• [TASK STATEMENT] Produce an exact copy of the lines below, starting at the first and ending with the line containing "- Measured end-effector".

##########

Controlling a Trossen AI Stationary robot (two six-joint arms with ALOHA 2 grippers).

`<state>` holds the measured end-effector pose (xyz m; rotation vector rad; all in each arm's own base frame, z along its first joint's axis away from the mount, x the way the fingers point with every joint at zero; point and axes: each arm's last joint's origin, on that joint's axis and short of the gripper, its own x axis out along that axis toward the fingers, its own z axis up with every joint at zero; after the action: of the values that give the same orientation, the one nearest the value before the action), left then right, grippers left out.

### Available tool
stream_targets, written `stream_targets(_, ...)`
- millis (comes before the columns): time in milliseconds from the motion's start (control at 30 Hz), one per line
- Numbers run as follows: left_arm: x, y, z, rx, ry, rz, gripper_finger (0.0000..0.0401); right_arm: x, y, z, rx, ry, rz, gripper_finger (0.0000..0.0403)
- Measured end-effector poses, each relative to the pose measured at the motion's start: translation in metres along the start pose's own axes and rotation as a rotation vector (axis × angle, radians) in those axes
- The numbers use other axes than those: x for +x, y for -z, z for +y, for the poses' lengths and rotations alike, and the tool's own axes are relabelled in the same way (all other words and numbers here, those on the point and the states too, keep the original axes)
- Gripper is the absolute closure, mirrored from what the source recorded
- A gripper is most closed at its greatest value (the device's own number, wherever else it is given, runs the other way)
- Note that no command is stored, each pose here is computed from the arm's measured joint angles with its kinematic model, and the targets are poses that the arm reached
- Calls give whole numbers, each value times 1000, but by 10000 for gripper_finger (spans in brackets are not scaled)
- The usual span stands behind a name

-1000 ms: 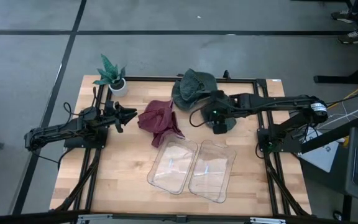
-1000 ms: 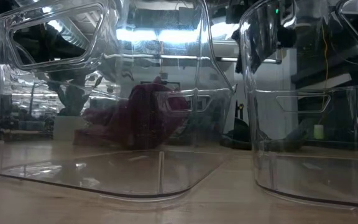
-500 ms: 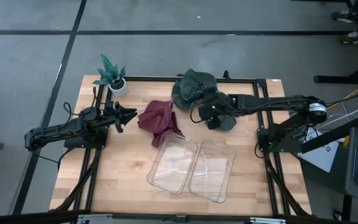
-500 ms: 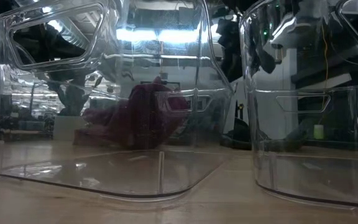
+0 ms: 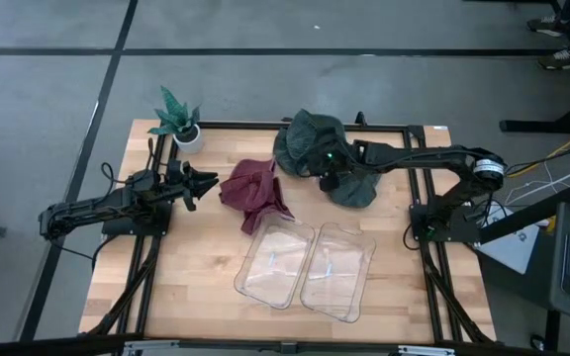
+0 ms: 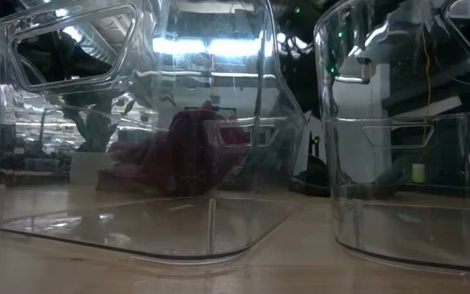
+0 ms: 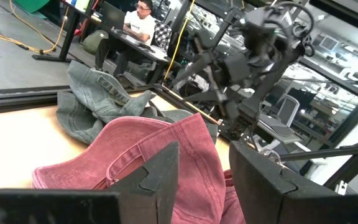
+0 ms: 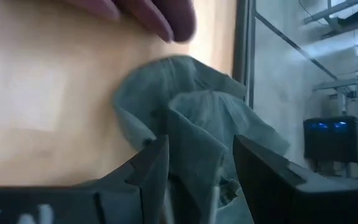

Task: Pick & Place hat
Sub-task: Put the top gray cap into the right transparent bin

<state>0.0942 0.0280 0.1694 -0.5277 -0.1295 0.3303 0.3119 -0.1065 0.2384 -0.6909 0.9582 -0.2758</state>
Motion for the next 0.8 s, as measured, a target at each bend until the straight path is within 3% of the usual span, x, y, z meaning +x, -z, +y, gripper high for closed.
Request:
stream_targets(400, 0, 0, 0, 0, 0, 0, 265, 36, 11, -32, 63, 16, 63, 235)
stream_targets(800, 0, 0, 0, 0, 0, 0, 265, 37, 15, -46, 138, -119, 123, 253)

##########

• [PROBLEM SOLUTION]
Controlling a Trossen AI Stationary robot (two six-joint arms with ALOHA 2 grippers).

`<state>` holds the measured end-effector pose (xyz m; rotation vector rad; all in each arm's own base frame, z along its first joint's axis away from the mount, x the way the fingers point with every joint at zero; point and axes: each arm's last joint's origin, on that joint's axis and short of the gripper, its own x axis out along that axis toward the fingers, its own z axis up with every joint at zero; after the action: of the values that give the same orientation, the one nearest the value before the action), left then right, grippers left out.

### Available tool
stream_targets, written `stream_targets(_, ...)`
- millis (comes before the columns): time in milliseconds from the motion's start (control at 30 Hz), one per line
- Numbers run as follows: left_arm: x, y, z, rx, ry, rz, gripper_finger (0.0000..0.0401); right_arm: x, y, z, rx, ry, rz, gripper_finger (0.0000..0.0403)
- Measured end-effector poses, each relative to the pose measured at the motion's start: translation in metres along the start pose's own axes and rotation as a rotation vector (axis × angle, radians) in those axes

What has been written completes the answer.